All of the newest ideas in futrue will land on the mobile platform, and Asia will lead the future in mobile revolution, including innovation, according to Mr Eric Schmidt, Executive Chairman, Google. Nearly five per cent of doctors in India already consider phones essential to their work, he said referring to mobile revolution that is taking place.

“Mobile is on fire. The connected technologies such as phones and tablets are the new story,” he said in his keynote address at Google's Mobile Revolution press meet. Google brought this correspondent to Tokyo for this event.

While mobile phones, especially smart phones, are still too expensive for average citizen the prices of these phones are coming down - from $500 to $200 and may be as cheap as $50.

Hardware price is also coming down, which coupled with Opensource software is helping the mobile revolution that will be fundamentally based on Android - Google's mobile platform - he said.

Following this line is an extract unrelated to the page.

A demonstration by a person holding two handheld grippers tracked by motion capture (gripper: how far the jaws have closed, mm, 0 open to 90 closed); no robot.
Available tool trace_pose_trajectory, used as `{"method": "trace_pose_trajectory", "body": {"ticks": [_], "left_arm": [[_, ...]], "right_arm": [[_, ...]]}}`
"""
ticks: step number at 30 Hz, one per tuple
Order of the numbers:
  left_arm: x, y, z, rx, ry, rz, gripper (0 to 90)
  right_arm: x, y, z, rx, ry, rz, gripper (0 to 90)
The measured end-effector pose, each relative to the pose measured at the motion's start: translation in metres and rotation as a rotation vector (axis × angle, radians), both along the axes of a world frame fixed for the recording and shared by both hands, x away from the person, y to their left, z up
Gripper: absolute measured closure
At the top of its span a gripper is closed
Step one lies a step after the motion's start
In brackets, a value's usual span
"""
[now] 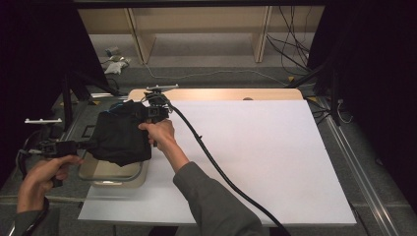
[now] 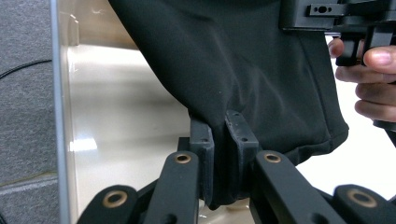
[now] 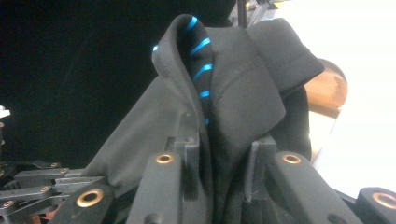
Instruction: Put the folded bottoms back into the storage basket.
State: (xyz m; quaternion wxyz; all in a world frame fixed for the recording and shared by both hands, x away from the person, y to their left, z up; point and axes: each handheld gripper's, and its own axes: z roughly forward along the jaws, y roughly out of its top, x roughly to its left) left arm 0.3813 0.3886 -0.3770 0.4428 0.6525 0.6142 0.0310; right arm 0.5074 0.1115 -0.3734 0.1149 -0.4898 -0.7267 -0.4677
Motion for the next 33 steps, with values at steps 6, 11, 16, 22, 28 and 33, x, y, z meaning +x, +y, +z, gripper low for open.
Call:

A lot of applications are still in feature phones. But that's changing quickly. The personal computer is being overthrown. Last year's mobile data traffic was three times the size of the entire Internet in 2000 (237 petabytes vs 75 petabytes a month).

Smartphone sales will surpass personal computers by 2012, he said.

Asia leads the boom

Mr Schmidt said the number of mobile phones in Asia will reach three billion, which is a phenomenal number.

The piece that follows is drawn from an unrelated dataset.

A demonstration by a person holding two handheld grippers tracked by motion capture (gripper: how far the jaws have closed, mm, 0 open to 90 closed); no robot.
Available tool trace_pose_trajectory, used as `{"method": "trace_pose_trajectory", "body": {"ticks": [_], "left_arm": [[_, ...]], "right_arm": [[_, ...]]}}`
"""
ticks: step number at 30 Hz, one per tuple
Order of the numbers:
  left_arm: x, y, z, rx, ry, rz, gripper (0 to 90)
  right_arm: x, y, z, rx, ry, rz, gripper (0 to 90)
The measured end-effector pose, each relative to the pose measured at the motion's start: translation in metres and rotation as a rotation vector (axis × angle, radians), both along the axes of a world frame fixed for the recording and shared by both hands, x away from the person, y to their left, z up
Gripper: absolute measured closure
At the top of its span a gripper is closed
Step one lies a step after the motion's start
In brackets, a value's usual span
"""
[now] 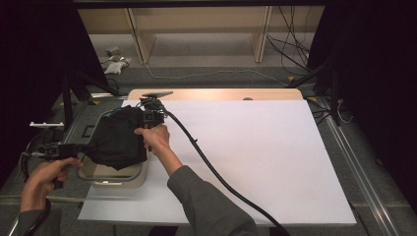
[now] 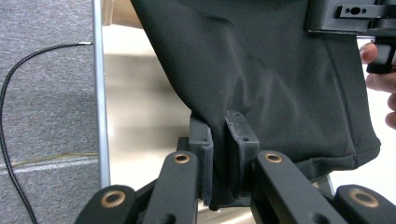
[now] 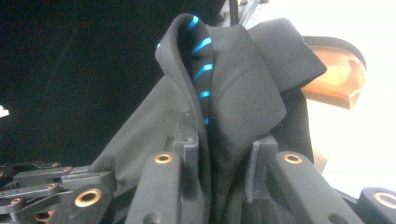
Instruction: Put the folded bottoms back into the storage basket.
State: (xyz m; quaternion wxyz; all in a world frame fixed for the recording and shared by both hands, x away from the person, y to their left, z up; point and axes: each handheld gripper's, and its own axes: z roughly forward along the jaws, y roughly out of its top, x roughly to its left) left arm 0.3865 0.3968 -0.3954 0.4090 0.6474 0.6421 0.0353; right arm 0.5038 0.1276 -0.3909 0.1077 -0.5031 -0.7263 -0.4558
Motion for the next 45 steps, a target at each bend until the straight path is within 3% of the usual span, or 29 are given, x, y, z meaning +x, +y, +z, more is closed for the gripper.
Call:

With debt challenges in West, the future is in Asia. Young people will move here. Around 10 million subscribers are added a month in India and China. Even in markets with lower penetration rates such as Indonesia and the Philippines, ‘we expect to see amazing growth,' he said.

Moore's Law

Quoting Moore's Law - it says the number of transistors that can be placed inexpensively on an integrated circuit doubles approximately every two years - Mr Schmidt said the next generation network will be as fast as 50 Mbps, and one gigabit will be Internet standard by 2020.

Today, the average connection speed for smart phones is over 60 per cent faster than 18 months back. Devices are becoming faster and available at cheaper rates.

Much of work to bring innovative products and applications are being done by Asian engineers who are using modern physics and doing amazing things, he said.

Android

“I think Android is pretty much the right answer for everything. It is in many ways the perfect expression of our open source over the last years. You can modify it as you see fit,” he said.

More than 5,50,000 daily Android activations are happening across the world; there are 410 devices only two years after launching; 135 million devices. People are building these extremely powerful devices. (During first quarter of 2011 over 36 million Android smartphones were sold globally, says Gartner).

Fukushima -- Google's reach

Google built ‘person finder' whereby people in America could find their family in Fukushima. This is why technology matters.

In some sense, ‘Internet is transforming the way we think about information. In the darkest hours, Web can shine light,' he said.

In disasters, or prosperity or openness in less democratic societies, the global community and solidarity has deeper implication for how society will work. This is powerful. Web is strengthening human relationships, he said.

People feel like their phones are an extension of their arms. It is a supercomputer in one's hands. It changing one's habits.

In a study with nearly 2000, nearly 17 per cent of age 2-3 and 19 per cent of 3-5 year old knew how to access smart phone applications. However, only nine per cent at this age can tie shoes. First thing, young people do is learn how interact with their phone, said Mr Daniel Alegre, President Google Asia Pacific.